Weniger Hochzeiten: Die Corona-Pandemie schlägt den Deutschen auf die Heiratslust
© Statista
Die Corona-Pandemie schlägt auf die Heiratslust der Deutschen. Aktuelle Zahlen zeigen, dass in diesem Jahr bislang deutlich weniger geheiratet wurde als im vergangenen Jahr – es gibt aber einen Ausnahmemonat.

Heiratswillige Paare hatten es in diesem Jahr bisher nicht leicht: Große Hochzeitsfeiern sind wegen der Ansteckungsgefahr mit dem Coronavirus noch immer undenkbar. Während des Lockdowns blieben sogar einige Standesämter geschlossen. Aktuelle Daten des Statistischen Bundesamts bestätigen nun, dass im 1. Halbjahr 2020 deutlich weniger Eher geschlossen wurden als im Vorjahreszeitraum.

Nur der Februar fiel aus der Reihe

Wie die Statista-Infografik zeigt, gab es vor allem im April und im Mai weniger Eheschließungen als im Jahr davor. Im April sank die Zahl der Trauungen auf einen Tiefstwert von 17.100 (2019: 27.300). Erst im Juni fiel die Differenz zum Jahr 2019 wieder etwas geringer aus. Insgesamt haben im ersten Halbjahr 2020 rund 139.900 Paare in Deutschland geheiratet – das sind 29.200 weniger als im ersten Halbjahr 2019.
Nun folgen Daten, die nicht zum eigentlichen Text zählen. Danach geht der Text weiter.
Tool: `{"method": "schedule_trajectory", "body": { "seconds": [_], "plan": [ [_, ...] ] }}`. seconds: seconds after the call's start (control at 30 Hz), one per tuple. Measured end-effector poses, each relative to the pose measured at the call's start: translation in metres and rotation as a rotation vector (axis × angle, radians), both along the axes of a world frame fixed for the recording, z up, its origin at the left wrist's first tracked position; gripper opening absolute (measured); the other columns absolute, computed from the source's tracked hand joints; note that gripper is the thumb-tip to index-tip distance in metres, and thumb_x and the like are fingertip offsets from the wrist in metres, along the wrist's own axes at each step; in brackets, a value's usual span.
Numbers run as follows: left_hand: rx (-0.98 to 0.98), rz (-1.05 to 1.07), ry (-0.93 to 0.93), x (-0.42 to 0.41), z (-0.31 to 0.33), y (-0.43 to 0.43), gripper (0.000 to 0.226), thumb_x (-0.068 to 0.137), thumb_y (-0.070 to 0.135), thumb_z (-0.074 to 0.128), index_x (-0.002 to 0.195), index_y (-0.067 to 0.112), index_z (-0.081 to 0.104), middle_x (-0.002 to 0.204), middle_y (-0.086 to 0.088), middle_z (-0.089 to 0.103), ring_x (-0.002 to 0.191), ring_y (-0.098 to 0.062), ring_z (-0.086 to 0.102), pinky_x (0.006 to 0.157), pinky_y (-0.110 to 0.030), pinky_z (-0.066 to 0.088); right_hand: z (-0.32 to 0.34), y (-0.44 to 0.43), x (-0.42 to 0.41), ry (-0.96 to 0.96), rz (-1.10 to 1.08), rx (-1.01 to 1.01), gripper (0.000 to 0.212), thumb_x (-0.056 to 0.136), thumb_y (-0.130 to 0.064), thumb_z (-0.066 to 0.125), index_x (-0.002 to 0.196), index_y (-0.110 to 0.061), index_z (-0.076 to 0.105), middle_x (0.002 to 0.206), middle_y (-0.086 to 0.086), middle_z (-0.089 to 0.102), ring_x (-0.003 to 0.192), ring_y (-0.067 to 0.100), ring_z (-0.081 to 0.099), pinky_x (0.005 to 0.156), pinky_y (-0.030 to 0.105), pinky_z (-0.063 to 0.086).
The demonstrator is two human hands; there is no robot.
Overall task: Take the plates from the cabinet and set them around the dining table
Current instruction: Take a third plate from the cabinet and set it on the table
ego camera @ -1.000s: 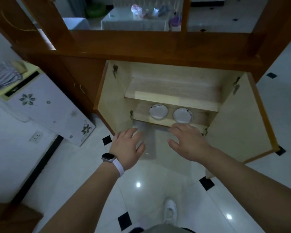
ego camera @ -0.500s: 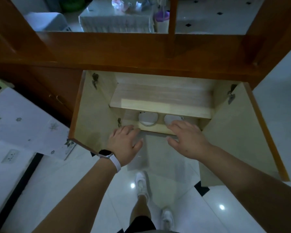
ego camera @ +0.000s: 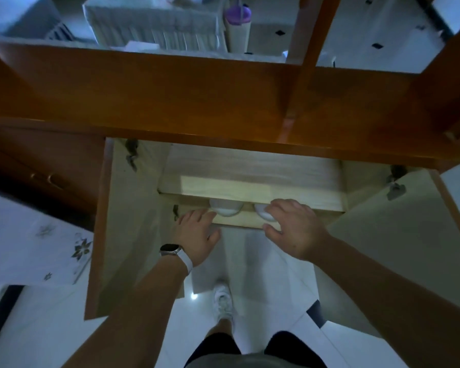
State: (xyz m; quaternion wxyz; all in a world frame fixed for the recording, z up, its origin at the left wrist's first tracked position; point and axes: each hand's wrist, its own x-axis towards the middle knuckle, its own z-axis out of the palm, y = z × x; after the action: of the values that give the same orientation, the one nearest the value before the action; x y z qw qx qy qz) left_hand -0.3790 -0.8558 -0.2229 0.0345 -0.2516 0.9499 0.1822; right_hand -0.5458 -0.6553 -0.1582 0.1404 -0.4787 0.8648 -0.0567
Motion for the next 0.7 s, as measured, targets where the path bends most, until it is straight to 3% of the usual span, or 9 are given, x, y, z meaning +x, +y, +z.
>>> {"method": "schedule_trajectory", "body": {
  "seconds": [0.1, 0.2, 0.37, 0.53, 0.7],
  "plan": [
    [0.032, 0.020, 0.048, -0.014, -0.011, -0.016, 0.057, 0.081, 0.047, 0.037, 0.122, 0.016, 0.061, 0.123, -0.013, 0.060, 0.112, -0.035, 0.055, 0.093, -0.044, 0.042, -0.013, -0.016, -0.001, -0.019, 0.000, -0.021, 0.056, 0.085, -0.050, 0.038, 0.120, -0.016, 0.065, 0.126, 0.006, 0.062, 0.114, 0.029, 0.056, 0.094, 0.042, 0.043],
    [0.068, 0.022, 0.070, -0.027, -0.019, -0.022, 0.054, 0.082, 0.047, 0.039, 0.122, 0.018, 0.061, 0.126, -0.013, 0.059, 0.114, -0.035, 0.053, 0.097, -0.047, 0.040, -0.030, -0.027, -0.005, -0.041, 0.011, -0.046, 0.049, 0.082, -0.045, 0.046, 0.108, -0.012, 0.070, 0.112, 0.010, 0.069, 0.100, 0.033, 0.064, 0.083, 0.045, 0.051],
    [0.054, 0.034, 0.055, -0.039, -0.036, -0.017, 0.055, 0.081, 0.047, 0.038, 0.121, 0.018, 0.061, 0.128, -0.013, 0.059, 0.116, -0.035, 0.053, 0.097, -0.047, 0.040, -0.055, -0.039, -0.021, -0.072, 0.056, -0.044, 0.050, 0.082, -0.045, 0.044, 0.108, -0.011, 0.070, 0.110, 0.010, 0.068, 0.099, 0.033, 0.063, 0.081, 0.044, 0.052],
    [0.045, 0.087, 0.027, -0.041, -0.108, -0.016, 0.059, 0.081, 0.047, 0.037, 0.122, 0.014, 0.062, 0.129, -0.016, 0.058, 0.117, -0.035, 0.052, 0.099, -0.047, 0.039, -0.123, -0.042, -0.044, -0.068, 0.099, -0.094, 0.051, 0.082, -0.044, 0.045, 0.109, -0.009, 0.070, 0.113, 0.012, 0.069, 0.099, 0.034, 0.064, 0.082, 0.043, 0.051],
    [0.050, 0.159, 0.033, -0.050, -0.214, -0.028, 0.061, 0.082, 0.049, 0.036, 0.126, 0.014, 0.060, 0.132, -0.015, 0.056, 0.117, -0.036, 0.052, 0.099, -0.046, 0.039, -0.236, -0.047, -0.058, -0.095, 0.165, -0.055, 0.046, 0.084, -0.041, 0.047, 0.104, -0.007, 0.071, 0.107, 0.018, 0.069, 0.097, 0.037, 0.066, 0.078, 0.048, 0.055]
  ]
}}
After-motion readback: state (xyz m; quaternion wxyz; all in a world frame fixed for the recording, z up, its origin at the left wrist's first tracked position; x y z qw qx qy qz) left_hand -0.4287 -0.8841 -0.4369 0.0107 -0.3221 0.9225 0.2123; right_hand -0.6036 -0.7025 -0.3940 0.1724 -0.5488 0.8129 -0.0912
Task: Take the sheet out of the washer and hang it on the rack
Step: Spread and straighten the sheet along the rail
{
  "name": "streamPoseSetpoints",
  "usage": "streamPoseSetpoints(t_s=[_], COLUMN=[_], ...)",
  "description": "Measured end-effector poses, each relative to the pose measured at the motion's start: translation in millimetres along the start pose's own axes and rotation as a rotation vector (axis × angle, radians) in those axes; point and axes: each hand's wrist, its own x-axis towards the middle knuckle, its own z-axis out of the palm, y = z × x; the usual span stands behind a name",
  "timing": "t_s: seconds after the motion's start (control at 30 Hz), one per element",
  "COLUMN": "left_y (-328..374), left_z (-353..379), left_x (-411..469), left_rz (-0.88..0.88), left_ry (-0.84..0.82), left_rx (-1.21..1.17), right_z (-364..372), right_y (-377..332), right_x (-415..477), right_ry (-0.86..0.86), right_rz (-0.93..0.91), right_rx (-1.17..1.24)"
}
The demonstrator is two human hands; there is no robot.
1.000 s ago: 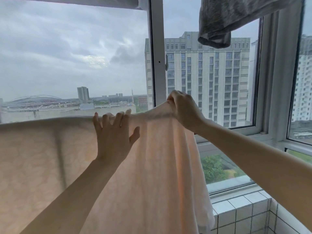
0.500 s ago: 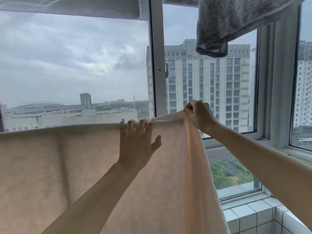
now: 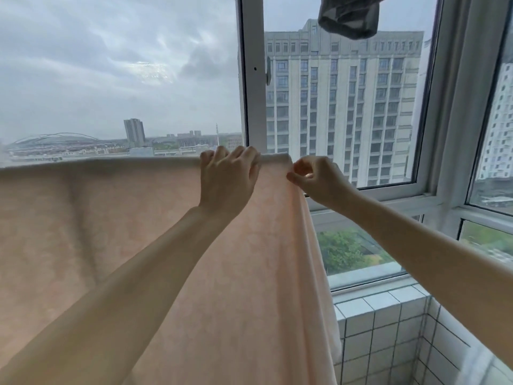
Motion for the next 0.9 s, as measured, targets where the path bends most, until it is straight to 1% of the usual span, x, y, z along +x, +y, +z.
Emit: streamPoseSetpoints(t_s=[0.13,0.2,0.3,0.37,0.47,0.57,0.67,0.73,0.83,0.9], left_y=[-2.2,-5.2,-7.2,-8.1,-10.6,-17.3,-32.0,-42.3,-53.5,-58.7], left_z=[-4.8,-9.8,-15.8,-16.7,-17.0,-19.5,-21.7,-20.6,-20.2,-23.3], left_x=[3.8,4.3,8.9,16.5,32.5,53.2,66.1,64.6,57.5,55.4], left_rz=[-0.021,-0.012,-0.028,-0.088,-0.189,-0.276,-0.371,-0.384,-0.317,-0.261], left_ry=[0.063,0.086,0.066,0.051,0.018,0.002,-0.03,-0.084,-0.237,-0.295], left_rx=[-0.134,-0.17,-0.247,-0.27,-0.232,-0.217,-0.176,-0.133,-0.179,-0.241], right_z=[4.7,2.5,-3.4,-6.0,-11.9,-20.1,-17.4,-7.6,9.8,16.8], right_y=[4.0,5.5,2.1,-2.9,-9.8,-13.7,-15.8,-15.1,-7.3,-3.0], right_x=[-1.1,1.1,7.6,14.7,32.5,57.8,74.1,75.9,66.1,55.9], right_ry=[0.046,0.085,0.144,0.17,0.221,0.254,0.197,0.126,-0.029,-0.113], right_rz=[0.015,0.041,0.06,0.047,0.041,0.106,0.13,0.138,0.16,0.171], right_rx=[-0.036,-0.018,0.025,0.036,0.066,0.102,0.101,0.126,0.15,0.204])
Ein Monat tanzt jedoch aus der Reihe: Im Februar 2020 gab es mehr Eheschließungen als im selben Monat 2019. Das lag daran, dass es in diesem Jahr gleich zwei besondere Hochzeitsdaten im Februar gab: Den 02.02.2020 und den 20.02.2020. Ob die Hochzeiten in diesem Jahr verschoben wurden oder ganz abgesagt, geht aus den Daten nicht hervor und wird sich erst langfristig zeigen.